Check Your Tires And Batteries, Winter Is Coming
CHARLOTTE – The temperatures may have warmed again for a little while longer, but AAA Carolinas is taking last weekend’s cold snap as an opportunity to tell you to winterize you car.
Director of Communications Angela Daley says there are two main parts of the car to keep an eye on in the cold months.
“The biggest factors we see with cooler weather are batteries and tires,” Daley says. “So it’s important to get those checked this time of year.”
Temperatures dropped into the 20s in the Triangle during the weekend. Daley says with lower temperatures your tire pressure can often be affected.
“One thing we see is tire pressure is usually decreased when the weather gets colder,” Daley says. “So, it’s important to check your tire pressure. You can find that either in your owner’s manual or on the sticker on the inside of your door.”
And if the Triangle should get any snow this year, Daley says it’s important that you have good tread on your tires.
“We recommend that you replace your tires when you have less than 3/32nd inches of tread,” Daley says. “Another thing you can do is take a penny and put it in your tire tread, and if it doesn’t cover Lincoln’s head, you know you need to replace your tire.”
Winter Car Care Checklist:
- Battery and Charging System – Have your battery and charging system tested by a trained technician. A fully charged battery in good condition is required to start an engine in cold weather. When the temperature is below freezing, a battery only generates 60% of its current charge.
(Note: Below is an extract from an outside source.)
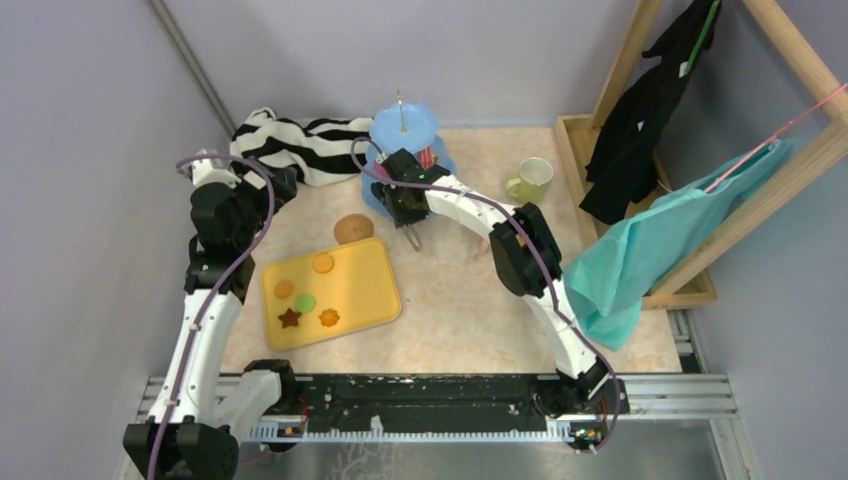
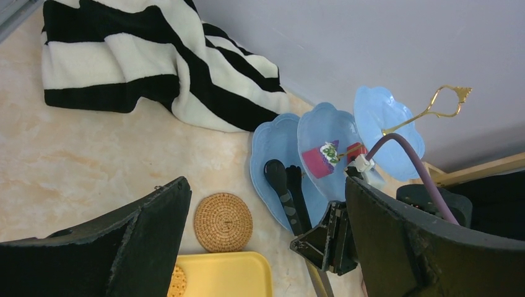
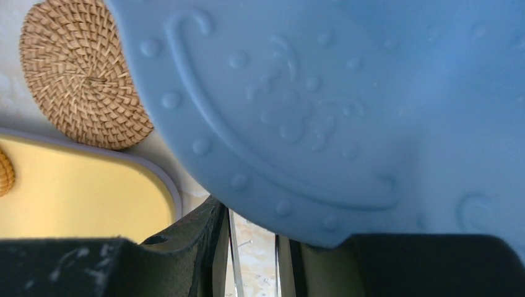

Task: Serve the afternoon tea
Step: Place the desert on the desert table.

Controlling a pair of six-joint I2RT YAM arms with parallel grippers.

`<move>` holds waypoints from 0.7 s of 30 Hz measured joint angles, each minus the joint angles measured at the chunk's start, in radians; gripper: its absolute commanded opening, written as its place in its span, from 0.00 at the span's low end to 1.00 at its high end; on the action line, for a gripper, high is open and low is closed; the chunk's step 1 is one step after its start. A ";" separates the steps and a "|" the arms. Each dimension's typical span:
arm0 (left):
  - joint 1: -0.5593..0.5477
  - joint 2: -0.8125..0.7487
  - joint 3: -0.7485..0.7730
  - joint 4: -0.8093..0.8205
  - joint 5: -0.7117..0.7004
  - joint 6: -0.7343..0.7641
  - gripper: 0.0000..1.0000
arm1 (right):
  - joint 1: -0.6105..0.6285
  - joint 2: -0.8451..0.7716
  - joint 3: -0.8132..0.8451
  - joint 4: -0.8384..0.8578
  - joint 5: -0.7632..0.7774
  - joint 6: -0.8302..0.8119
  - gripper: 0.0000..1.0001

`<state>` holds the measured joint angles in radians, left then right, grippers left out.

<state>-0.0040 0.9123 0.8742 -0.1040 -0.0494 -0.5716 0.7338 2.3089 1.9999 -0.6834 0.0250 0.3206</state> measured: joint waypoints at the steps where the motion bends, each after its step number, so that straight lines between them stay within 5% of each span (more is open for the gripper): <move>1: 0.000 0.000 -0.002 0.000 0.002 0.000 0.99 | -0.001 0.009 0.005 -0.001 0.000 0.003 0.25; 21: 0.000 0.000 -0.005 0.014 0.014 -0.001 0.99 | -0.006 0.035 0.002 0.022 -0.008 0.014 0.34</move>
<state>-0.0040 0.9123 0.8696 -0.0902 -0.0349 -0.5724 0.7280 2.3436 2.0022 -0.6617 0.0166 0.3344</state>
- Tire Type and Tread – In areas with heavy winter weather, installing snow tires on all four wheels will provide the best winter traction. All-season tires work well in light-to-moderate snow conditions provided they have adequate tread depth. Replace any tire that has less than 3/32-inches of tread.
- Tire Pressure – Check tire inflation pressure on all four tires and the spare more frequently in fall and winter. As the average temperature drops, so will the pressure in your tires – typically by one PSI for every 10 degrees Fahrenheit. Incorrect tire pressure can reduce your vehicle’s fuel economy by 3-4%. Proper tire pressure levels can be found in the owner’s manual or on a sticker typically located on the inside of the driver’s side door. Tire pressure should be checked when your tires are cold – before you have driven one mile if possible.
- Lights – Visibility is important – particularly when it starts getting darker earlier. Check the operation of all headlights, taillights, brake lights, turn signals, emergency flashers and back-up lights. Replace any burnt out bulbs.
- Wiper Blades – The blades should completely clear the glass with each swipe. Replace any blade that leaves streaks or misses spots. In areas with snow, consider installing winter wiper blades that wrap the blade frame in a rubber boot to reduce ice and snow buildup, which can prevent good contact between the blade and the glass.
- Washer Fluid – Fill the windshield washer fluid reservoir with a winter cleaning solution that has antifreeze components to prevent it from freezing.
- Transmission, Brake and Power Steering Fluids – Check all fluids to ensure they are at or above the minimum safe levels.